3. Pelarungan Sesaji
Setelah doa selesai, sebagian sesaji—biasanya berupa bunga dan makanan kecil—di larung ke sungai. Ini melambangkan kembalinya rezeki kepada alam, serta harapan agar air tetap membawa berkah, bukan murka.
4. Kenduri dan Rebutan Gunungan
Sebagai penutup, di gelar kenduri bersama warga dan di lanjutkan dengan rebutan gunungan, yakni gunungan hasil bumi yang di perebutkan secara simbolik. Masyarakat percaya bahwa membawa pulang bagian dari gunungan akan mendatangkan keberkahan dan keselamatan bagi keluarga.
Tambak Kali sebagai Ruang Ekspresi Budaya
Selain ritual spiritual, Tambak Kali juga menjadi ajang ekspresi seni dan budaya. Beragam pertunjukan rakyat sering di gelar dalam rangkaian acara ini, seperti:
Gejog lesung: musik tradisional dari alat penumbuk padi.
Jathilan atau tari kuda lumping, menggambarkan semangat prajurit dan perlindungan desa.
Sholawatan dan mocopat, sebagai bentuk puji-pujian spiritual.
Anak-anak dan remaja sering di libatkan dalam kegiatan ini, baik sebagai peserta kirab, penyaji kesenian, atau panitia. Ini sekaligus menjadi sarana edukasi budaya dan pelestarian tradisi bagi generasi penerus.

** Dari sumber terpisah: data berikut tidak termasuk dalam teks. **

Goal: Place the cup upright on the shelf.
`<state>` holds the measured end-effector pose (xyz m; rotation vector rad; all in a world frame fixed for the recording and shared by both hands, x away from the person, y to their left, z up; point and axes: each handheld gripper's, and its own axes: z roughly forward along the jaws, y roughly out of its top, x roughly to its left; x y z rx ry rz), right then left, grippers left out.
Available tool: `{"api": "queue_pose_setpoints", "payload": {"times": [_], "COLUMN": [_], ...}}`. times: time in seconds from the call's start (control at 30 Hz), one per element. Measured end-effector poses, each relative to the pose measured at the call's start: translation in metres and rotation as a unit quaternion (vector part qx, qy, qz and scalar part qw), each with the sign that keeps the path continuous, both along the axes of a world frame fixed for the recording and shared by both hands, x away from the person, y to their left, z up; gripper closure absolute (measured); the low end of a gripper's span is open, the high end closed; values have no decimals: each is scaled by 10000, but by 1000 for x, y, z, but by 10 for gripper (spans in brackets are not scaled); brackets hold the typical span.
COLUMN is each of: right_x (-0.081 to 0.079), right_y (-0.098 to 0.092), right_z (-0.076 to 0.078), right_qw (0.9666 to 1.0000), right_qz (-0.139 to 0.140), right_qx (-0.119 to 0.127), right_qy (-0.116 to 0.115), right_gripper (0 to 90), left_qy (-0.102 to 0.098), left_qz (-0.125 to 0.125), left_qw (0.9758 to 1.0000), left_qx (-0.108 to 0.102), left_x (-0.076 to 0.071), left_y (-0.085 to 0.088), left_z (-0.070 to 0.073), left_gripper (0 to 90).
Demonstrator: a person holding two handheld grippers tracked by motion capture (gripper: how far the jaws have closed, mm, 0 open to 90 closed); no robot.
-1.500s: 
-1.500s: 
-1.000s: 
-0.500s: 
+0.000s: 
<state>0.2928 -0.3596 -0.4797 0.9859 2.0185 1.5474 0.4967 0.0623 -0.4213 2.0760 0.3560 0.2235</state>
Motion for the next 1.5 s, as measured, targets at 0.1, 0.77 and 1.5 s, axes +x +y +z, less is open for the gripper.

Nilai-Nilai Luhur dalam Tambak Kali
Tradisi Tambak Kali mengandung banyak nilai luhur yang sangat relevan di masa kini:
1. Kesadaran ekologis
Mengajarkan bahwa sungai bukan tempat membuang sampah atau limbah, tapi makhluk hidup yang harus di jaga.
2. Spiritualitas dan rasa syukur
Air adalah rahmat Tuhan, dan penghormatan terhadapnya adalah wujud iman dan kearifan.
3. Gotong royong dan kebersamaan
Seluruh prosesi di lakukan bersama-sama, memperkuat ikatan sosial antar warga desa.
4. Kearifan lokal sebagai solusi krisis lingkungan
Dalam Tambak Kali, masyarakat membuktikan bahwa pelestarian alam bisa di lakukan dengan pendekatan budaya, bukan semata aturan pemerintah.
Baca Juga: Filosofi Maskot
Penutup
Di tengah ancaman krisis air, kerusakan lingkungan, dan bencana ekologi, tradisi ini menjadi seruan bijak untuk kembali ke akar: menghormati alam sebagai sahabat, bukan sekadar sumber daya.
Melalui doa, sesaji, dan gotong royong di tepian sungai, masyarakat Sleman menegaskan bahwa warisan budaya sebagai petunjuk hidup hari ini. Tambak Kali mengalirkan pesan: jaga air, jaga alam, dan jaga keseimbangan agar kehidupan tetap lestari.